## Exercise directions
In the records below, find the lines that include "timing" and copy each.

## Excerpted data
.....

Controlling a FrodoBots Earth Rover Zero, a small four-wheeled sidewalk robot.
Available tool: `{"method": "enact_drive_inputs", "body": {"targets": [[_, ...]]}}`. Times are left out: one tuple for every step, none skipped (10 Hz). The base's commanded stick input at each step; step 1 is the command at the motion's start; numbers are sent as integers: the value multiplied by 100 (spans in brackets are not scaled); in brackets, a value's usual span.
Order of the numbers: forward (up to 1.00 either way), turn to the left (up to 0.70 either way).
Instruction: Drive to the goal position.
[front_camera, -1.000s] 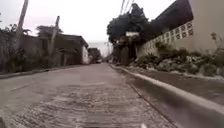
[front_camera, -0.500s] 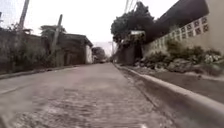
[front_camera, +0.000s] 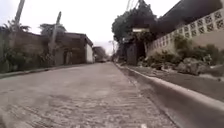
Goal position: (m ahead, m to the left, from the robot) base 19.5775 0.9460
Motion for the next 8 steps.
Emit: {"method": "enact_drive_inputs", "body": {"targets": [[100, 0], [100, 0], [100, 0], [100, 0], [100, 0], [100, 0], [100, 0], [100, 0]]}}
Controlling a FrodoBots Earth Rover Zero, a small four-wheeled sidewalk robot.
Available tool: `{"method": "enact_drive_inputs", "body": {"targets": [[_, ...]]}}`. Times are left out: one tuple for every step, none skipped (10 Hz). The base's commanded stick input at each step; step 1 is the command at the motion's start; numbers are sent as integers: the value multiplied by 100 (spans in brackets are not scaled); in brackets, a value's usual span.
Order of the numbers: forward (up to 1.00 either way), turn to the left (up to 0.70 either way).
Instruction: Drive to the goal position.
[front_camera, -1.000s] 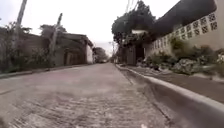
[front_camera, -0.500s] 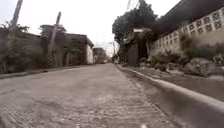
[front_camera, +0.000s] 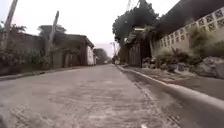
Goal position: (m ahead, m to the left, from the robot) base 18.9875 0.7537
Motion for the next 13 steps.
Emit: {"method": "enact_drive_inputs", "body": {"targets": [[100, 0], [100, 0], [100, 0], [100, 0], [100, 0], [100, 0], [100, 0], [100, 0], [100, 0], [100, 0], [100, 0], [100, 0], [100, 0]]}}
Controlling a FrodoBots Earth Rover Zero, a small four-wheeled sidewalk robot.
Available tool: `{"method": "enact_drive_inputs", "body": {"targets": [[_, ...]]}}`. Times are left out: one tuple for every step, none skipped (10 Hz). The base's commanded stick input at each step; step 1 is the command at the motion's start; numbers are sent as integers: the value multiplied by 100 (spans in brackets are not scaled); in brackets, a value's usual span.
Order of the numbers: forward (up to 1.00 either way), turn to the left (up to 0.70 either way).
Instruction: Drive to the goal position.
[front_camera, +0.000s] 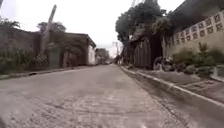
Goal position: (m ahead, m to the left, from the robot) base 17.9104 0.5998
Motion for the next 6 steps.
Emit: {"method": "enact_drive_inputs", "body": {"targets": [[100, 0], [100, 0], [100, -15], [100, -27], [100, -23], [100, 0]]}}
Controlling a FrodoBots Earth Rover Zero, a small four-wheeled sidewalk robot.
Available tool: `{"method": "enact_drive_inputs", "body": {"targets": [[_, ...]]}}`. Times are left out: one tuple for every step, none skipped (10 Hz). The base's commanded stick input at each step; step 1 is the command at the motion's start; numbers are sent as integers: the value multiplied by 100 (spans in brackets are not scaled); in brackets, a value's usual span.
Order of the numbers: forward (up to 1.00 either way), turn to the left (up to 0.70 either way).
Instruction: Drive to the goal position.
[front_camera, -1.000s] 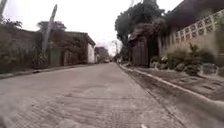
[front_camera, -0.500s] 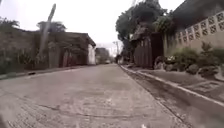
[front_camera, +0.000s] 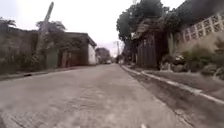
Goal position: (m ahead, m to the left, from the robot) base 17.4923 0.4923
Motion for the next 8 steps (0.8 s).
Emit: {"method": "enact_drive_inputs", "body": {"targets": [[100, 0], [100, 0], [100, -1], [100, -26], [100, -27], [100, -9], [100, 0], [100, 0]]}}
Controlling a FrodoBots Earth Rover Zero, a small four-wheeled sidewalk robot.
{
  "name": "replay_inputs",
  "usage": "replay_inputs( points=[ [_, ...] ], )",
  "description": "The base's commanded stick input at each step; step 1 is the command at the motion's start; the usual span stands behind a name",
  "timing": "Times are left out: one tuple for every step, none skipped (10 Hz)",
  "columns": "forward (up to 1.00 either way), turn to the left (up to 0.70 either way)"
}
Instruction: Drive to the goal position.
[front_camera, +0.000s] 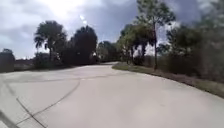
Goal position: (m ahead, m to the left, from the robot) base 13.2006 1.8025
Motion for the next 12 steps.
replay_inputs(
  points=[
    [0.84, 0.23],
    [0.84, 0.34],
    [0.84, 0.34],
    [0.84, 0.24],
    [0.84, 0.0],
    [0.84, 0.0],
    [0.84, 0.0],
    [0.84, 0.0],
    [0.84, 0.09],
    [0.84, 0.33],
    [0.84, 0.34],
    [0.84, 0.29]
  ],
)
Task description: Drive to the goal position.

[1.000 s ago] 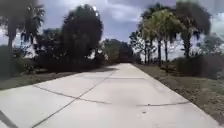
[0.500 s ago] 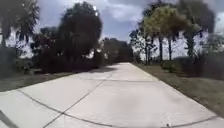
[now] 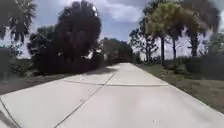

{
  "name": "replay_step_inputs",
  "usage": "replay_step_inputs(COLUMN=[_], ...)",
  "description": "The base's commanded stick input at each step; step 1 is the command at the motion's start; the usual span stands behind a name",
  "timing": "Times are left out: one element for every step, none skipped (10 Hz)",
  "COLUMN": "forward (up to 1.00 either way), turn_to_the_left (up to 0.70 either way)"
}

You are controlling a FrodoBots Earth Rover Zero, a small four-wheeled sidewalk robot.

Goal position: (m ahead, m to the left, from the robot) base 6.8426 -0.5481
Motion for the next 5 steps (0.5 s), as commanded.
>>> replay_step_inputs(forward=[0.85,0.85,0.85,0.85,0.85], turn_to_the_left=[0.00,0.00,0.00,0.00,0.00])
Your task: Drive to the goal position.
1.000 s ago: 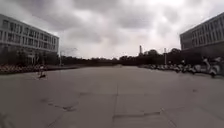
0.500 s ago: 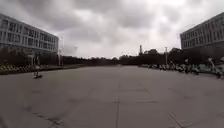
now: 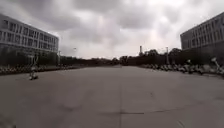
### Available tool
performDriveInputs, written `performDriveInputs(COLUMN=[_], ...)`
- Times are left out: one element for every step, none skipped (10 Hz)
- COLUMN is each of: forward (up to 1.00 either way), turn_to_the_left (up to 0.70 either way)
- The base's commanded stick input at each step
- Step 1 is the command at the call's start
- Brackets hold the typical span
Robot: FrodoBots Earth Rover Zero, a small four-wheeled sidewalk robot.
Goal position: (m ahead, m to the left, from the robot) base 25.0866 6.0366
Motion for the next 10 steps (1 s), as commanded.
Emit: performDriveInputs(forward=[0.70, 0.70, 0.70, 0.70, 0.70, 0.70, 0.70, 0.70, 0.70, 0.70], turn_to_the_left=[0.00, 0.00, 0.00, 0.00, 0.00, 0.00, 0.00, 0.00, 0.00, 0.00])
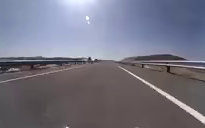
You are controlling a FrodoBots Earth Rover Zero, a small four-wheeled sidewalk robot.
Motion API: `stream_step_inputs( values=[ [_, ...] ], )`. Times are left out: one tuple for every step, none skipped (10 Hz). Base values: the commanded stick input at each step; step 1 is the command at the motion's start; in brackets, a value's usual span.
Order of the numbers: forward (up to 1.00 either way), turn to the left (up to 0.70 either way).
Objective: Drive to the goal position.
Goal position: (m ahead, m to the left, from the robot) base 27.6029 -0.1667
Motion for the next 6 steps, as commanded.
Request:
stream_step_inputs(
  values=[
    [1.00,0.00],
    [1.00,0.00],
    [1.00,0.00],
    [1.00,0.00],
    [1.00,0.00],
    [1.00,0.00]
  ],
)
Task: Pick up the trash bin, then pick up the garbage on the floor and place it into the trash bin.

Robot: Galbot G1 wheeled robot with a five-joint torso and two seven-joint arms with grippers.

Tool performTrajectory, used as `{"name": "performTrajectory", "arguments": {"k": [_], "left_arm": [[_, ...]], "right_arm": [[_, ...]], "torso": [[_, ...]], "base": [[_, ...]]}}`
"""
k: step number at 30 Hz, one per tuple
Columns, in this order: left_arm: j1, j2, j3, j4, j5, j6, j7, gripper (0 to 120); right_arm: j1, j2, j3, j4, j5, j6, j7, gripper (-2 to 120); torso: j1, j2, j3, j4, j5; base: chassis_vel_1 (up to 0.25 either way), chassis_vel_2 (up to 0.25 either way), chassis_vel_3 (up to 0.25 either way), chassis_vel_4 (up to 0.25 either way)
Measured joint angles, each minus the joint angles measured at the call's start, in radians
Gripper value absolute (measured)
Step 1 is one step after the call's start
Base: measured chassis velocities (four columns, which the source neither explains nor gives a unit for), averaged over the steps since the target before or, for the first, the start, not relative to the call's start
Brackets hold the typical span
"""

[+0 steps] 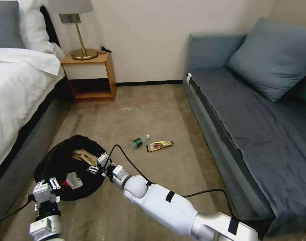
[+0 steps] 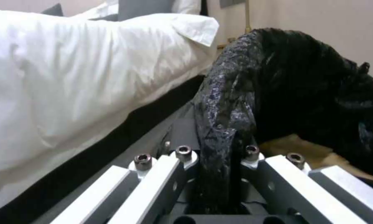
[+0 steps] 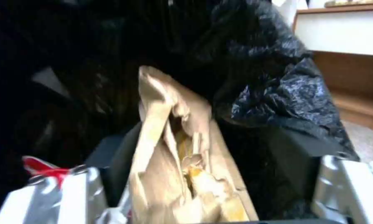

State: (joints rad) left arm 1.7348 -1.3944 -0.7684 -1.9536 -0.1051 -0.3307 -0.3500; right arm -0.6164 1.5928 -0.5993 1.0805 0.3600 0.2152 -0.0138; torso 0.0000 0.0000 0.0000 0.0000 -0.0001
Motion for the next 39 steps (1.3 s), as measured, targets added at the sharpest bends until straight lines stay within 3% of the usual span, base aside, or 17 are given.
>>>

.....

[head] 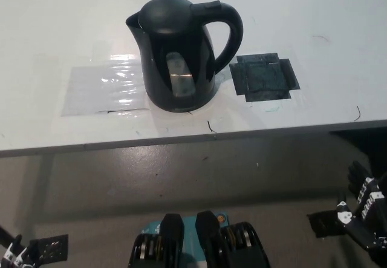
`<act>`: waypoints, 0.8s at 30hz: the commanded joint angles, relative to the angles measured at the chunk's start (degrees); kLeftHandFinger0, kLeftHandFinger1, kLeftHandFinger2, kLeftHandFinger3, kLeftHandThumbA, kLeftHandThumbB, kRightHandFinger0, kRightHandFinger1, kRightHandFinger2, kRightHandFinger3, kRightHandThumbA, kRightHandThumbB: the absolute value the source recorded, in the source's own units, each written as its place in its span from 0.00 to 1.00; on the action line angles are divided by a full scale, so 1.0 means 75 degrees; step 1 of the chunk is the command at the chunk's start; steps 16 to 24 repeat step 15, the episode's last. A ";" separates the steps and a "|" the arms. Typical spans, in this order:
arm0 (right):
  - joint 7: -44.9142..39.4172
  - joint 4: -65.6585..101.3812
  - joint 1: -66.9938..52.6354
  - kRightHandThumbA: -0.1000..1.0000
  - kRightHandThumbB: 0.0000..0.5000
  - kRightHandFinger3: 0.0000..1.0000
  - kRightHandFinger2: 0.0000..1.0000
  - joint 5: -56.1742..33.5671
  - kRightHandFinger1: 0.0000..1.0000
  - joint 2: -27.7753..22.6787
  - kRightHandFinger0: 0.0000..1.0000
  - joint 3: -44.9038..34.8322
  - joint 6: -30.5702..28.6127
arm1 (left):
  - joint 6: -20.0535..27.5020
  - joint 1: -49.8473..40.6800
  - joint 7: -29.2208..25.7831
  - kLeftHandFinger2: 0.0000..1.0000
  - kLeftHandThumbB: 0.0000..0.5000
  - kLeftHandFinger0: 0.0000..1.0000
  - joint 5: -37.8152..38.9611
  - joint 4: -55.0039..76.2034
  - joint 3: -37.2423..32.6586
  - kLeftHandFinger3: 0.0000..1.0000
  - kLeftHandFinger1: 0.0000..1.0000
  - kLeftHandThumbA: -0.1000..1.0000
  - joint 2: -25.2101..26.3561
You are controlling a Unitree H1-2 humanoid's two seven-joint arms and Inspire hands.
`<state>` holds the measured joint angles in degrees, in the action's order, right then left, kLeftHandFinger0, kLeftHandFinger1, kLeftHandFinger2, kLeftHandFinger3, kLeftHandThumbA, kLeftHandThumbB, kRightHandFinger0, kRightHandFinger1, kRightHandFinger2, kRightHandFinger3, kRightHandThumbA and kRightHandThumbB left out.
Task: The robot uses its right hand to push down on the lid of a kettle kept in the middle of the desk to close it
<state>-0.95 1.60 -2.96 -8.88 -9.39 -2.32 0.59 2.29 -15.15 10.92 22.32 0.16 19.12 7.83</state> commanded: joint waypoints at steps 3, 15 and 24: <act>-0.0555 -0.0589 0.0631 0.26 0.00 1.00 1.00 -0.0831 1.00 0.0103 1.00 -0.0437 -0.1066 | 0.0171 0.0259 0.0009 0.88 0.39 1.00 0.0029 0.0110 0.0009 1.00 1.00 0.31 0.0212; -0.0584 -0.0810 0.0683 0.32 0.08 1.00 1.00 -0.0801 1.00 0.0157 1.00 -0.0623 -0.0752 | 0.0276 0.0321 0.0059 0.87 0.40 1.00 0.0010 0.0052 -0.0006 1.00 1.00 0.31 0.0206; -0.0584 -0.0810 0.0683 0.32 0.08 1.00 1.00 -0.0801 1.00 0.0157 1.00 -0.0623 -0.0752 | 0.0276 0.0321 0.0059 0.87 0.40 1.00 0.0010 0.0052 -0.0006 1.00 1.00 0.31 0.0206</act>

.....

## Expected output
  "timing": "Times are left out: one tuple for every step, none skipped (10 Hz)",
  "timing": "Times are left out: one element for every step, none skipped (10 Hz)",

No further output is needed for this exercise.